• **PROBLEM DETAILS**
Scan the data for lines with "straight" and report the count by itself.

━━━ RECORDS PROVIDED ━━━

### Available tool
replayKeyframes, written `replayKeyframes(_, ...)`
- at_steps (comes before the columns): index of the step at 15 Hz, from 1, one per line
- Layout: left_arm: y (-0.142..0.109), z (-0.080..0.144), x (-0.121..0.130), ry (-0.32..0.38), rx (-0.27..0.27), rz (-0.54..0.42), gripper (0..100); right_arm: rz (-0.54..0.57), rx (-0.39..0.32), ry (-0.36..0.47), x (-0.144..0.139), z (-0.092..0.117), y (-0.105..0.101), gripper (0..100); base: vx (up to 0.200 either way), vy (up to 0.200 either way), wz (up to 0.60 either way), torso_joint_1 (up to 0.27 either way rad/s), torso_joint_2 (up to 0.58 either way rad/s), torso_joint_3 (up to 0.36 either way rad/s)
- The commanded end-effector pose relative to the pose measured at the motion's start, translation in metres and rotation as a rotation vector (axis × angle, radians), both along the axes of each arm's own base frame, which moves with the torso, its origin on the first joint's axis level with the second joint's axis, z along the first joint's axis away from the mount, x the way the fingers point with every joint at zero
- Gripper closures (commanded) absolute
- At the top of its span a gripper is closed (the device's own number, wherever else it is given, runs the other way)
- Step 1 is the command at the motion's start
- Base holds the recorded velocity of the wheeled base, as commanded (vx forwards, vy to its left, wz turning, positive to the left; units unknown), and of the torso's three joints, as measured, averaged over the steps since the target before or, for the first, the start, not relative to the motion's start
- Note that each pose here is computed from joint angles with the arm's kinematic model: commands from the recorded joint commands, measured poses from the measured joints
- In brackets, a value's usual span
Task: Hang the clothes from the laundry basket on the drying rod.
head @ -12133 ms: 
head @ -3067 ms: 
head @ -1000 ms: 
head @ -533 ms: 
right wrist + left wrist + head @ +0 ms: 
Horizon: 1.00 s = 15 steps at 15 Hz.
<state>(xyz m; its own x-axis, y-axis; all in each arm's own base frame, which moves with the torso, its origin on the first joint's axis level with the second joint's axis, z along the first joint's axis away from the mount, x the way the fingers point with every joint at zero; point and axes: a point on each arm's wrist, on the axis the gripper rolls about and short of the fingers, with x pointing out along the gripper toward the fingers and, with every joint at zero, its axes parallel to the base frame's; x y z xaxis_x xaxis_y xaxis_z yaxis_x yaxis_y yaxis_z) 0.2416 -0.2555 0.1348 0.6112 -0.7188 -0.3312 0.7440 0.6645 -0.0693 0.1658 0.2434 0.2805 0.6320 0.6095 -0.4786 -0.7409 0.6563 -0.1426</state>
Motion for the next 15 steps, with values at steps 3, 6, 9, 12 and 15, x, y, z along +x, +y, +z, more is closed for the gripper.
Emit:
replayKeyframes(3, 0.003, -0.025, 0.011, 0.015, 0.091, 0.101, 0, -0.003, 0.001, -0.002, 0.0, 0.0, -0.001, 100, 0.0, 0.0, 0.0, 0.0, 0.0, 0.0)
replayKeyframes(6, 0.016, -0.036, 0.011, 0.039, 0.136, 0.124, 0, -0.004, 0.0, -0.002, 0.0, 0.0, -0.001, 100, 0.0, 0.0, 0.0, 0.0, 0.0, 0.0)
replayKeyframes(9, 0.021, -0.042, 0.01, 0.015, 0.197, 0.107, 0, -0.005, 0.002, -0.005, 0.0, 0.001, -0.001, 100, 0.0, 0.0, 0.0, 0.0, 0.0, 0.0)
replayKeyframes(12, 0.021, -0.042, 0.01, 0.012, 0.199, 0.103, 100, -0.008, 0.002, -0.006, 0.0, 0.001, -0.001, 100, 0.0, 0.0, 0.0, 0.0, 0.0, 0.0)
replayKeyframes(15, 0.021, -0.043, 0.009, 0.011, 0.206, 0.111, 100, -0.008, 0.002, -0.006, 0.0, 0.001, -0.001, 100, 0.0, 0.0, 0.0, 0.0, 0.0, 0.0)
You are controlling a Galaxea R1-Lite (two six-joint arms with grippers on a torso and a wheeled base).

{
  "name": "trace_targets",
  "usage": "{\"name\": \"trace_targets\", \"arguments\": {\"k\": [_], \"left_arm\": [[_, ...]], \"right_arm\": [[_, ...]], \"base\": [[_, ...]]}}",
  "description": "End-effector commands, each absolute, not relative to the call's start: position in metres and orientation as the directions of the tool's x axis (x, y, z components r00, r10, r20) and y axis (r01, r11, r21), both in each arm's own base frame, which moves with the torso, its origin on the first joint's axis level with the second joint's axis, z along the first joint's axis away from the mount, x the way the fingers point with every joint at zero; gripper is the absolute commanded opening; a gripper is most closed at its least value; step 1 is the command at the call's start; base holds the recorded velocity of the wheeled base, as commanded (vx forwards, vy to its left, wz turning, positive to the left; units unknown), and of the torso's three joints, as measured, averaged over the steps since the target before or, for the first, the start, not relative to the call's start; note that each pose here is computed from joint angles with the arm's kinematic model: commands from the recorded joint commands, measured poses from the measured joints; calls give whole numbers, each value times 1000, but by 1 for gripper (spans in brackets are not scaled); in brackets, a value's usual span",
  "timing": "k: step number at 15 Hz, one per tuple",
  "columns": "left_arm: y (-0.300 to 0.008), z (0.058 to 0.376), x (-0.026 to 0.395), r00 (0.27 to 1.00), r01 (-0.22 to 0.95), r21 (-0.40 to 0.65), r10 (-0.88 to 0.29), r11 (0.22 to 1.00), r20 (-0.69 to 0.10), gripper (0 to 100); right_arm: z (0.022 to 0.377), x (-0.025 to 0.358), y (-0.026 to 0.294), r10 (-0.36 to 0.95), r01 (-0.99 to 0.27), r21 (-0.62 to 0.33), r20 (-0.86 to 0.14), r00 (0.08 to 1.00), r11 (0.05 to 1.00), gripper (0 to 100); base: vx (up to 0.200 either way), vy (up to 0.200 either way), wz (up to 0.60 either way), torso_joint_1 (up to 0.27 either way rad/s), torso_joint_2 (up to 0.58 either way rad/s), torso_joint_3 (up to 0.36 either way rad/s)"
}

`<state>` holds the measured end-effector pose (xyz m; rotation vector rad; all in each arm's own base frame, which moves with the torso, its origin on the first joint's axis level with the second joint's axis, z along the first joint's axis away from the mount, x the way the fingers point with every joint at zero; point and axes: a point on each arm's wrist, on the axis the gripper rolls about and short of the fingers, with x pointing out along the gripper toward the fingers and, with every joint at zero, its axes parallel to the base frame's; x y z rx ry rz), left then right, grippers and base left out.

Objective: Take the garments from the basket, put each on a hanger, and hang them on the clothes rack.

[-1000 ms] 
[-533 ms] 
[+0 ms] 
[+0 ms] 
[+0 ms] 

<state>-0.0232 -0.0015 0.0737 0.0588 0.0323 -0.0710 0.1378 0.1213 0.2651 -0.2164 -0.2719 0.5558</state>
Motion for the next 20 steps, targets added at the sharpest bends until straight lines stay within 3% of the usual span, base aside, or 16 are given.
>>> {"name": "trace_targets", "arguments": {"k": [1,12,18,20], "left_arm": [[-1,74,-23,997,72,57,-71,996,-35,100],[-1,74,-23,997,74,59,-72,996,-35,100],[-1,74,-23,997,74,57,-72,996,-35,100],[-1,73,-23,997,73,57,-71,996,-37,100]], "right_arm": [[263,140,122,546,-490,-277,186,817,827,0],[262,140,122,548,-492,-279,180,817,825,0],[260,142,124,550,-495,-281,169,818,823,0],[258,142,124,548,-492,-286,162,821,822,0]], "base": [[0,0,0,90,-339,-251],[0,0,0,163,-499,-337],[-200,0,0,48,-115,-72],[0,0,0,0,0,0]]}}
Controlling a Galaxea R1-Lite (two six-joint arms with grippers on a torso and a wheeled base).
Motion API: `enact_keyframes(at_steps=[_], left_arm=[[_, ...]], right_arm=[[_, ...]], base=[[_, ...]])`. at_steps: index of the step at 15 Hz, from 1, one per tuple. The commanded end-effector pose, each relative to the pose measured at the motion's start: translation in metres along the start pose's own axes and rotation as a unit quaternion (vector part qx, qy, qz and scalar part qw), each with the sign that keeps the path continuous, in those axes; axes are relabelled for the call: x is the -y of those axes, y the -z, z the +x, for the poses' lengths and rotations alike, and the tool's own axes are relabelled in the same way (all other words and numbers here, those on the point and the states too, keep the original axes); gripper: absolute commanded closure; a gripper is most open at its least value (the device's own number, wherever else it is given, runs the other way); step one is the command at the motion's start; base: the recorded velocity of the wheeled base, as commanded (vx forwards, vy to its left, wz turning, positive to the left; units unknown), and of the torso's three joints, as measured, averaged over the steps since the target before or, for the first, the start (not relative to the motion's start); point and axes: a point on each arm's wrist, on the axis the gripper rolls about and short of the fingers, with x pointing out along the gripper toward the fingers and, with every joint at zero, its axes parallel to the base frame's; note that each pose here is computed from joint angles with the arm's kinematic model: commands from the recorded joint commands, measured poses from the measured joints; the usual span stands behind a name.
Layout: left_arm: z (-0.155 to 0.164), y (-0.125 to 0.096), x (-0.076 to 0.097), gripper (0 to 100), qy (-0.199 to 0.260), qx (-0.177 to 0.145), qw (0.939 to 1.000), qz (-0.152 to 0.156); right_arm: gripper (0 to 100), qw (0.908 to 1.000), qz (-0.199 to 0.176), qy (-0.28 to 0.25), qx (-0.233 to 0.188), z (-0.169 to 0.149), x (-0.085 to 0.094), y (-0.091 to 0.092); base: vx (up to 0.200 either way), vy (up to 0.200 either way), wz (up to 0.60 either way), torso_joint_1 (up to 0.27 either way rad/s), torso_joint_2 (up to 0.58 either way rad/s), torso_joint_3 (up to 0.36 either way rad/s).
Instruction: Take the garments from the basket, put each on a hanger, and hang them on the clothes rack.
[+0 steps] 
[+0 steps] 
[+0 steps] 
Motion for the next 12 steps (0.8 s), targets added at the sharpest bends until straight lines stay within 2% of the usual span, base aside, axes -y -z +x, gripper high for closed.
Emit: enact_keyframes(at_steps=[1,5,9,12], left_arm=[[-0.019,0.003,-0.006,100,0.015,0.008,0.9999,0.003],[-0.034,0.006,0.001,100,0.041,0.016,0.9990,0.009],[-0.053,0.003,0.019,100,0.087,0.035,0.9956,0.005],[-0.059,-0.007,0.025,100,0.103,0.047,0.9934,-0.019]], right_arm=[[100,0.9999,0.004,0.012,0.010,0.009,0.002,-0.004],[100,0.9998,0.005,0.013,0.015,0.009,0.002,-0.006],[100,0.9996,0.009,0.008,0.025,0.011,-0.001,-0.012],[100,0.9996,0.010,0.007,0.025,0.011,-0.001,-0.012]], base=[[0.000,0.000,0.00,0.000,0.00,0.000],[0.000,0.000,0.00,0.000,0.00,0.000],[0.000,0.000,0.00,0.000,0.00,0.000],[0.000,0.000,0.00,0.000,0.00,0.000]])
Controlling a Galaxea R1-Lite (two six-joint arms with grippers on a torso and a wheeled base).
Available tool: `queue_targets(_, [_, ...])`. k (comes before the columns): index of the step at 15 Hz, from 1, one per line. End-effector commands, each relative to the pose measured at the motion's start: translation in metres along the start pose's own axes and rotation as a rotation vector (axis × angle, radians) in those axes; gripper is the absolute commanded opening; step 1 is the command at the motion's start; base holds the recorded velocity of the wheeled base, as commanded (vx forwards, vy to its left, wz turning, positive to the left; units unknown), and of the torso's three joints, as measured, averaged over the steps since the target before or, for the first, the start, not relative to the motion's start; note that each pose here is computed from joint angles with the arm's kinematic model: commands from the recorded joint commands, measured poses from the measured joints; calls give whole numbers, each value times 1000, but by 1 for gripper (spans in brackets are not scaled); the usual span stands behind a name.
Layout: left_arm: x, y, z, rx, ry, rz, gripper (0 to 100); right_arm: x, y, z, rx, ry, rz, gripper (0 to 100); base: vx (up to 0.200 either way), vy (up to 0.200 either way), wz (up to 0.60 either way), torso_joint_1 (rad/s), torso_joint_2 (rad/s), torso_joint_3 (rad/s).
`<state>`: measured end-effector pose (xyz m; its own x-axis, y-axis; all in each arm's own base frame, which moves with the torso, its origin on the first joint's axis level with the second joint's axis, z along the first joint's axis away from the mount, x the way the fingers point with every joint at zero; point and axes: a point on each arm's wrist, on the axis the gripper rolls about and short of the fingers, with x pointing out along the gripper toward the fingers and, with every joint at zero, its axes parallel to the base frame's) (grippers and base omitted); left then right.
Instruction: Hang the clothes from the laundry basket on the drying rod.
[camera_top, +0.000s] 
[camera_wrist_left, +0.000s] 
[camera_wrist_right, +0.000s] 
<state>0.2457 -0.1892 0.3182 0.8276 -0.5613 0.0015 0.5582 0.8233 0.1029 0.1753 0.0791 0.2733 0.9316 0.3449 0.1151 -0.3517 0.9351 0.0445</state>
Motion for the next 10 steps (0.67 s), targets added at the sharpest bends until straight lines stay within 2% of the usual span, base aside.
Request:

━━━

• **SOLUTION**
3